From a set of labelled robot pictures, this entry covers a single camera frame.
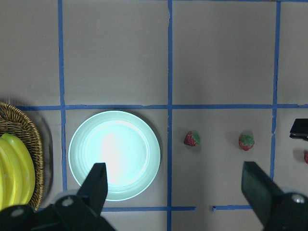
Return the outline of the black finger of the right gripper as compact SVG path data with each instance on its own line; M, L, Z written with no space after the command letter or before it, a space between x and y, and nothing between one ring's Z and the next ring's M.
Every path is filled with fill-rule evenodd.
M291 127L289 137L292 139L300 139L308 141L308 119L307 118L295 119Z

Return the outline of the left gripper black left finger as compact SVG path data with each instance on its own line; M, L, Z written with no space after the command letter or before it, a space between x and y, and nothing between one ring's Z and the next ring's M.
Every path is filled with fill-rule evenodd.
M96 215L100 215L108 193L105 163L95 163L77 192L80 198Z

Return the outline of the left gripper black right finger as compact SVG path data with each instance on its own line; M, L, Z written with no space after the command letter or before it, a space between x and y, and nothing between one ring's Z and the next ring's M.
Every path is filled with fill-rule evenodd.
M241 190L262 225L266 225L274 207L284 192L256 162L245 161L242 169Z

==

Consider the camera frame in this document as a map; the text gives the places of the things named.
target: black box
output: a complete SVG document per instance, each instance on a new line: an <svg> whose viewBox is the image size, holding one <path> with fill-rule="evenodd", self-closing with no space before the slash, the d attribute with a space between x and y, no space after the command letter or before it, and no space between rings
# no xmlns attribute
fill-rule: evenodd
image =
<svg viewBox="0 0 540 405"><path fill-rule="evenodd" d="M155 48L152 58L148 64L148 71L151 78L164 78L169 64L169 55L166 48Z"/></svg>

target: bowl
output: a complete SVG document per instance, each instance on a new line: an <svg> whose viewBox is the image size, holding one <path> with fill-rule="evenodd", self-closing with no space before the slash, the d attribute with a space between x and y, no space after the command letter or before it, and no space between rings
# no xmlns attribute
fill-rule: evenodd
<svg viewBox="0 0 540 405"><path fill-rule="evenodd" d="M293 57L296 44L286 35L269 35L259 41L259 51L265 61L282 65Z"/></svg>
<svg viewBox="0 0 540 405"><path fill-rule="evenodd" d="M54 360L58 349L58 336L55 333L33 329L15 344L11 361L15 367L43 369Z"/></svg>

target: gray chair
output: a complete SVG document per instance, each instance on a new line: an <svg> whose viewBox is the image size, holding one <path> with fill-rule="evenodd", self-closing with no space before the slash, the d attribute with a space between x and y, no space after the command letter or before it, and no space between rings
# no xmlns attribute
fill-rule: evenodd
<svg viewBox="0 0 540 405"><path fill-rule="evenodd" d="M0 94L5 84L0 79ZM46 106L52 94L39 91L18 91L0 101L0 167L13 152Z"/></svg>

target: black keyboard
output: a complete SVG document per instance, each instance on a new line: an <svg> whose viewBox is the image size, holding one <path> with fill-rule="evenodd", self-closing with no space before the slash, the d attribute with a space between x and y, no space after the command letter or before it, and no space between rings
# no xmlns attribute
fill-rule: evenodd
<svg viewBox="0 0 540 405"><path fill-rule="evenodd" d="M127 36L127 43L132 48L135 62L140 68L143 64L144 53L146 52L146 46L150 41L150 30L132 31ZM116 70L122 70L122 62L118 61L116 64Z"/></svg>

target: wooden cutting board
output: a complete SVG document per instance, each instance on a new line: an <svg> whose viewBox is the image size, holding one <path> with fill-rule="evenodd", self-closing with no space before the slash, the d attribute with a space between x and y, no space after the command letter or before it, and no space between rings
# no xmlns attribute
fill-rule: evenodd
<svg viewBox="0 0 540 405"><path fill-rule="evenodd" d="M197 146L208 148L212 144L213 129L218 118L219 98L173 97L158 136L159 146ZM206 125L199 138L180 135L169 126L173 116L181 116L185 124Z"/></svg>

▸ **Task prompt**:
Return every line above in which the string "data" occurs.

▸ **Task output**:
Return the outline of the black finger of the right gripper as compact SVG path data with each instance on its own line; M, L, Z written with no space after the command letter or before it, a space between x and y, and nothing between one ring's Z and the next ring's M.
Return the outline of the left gripper black left finger as compact SVG path data with each instance on its own line; M, L, Z written with no space after the command letter or before it, a space between x and y, and nothing between one ring's Z and the next ring's M.
Return the outline of the left gripper black right finger as compact SVG path data with each instance on its own line; M, L, Z written with no space after the command letter or before it, a space between x and y, and nothing between one ring's Z and the next ring's M.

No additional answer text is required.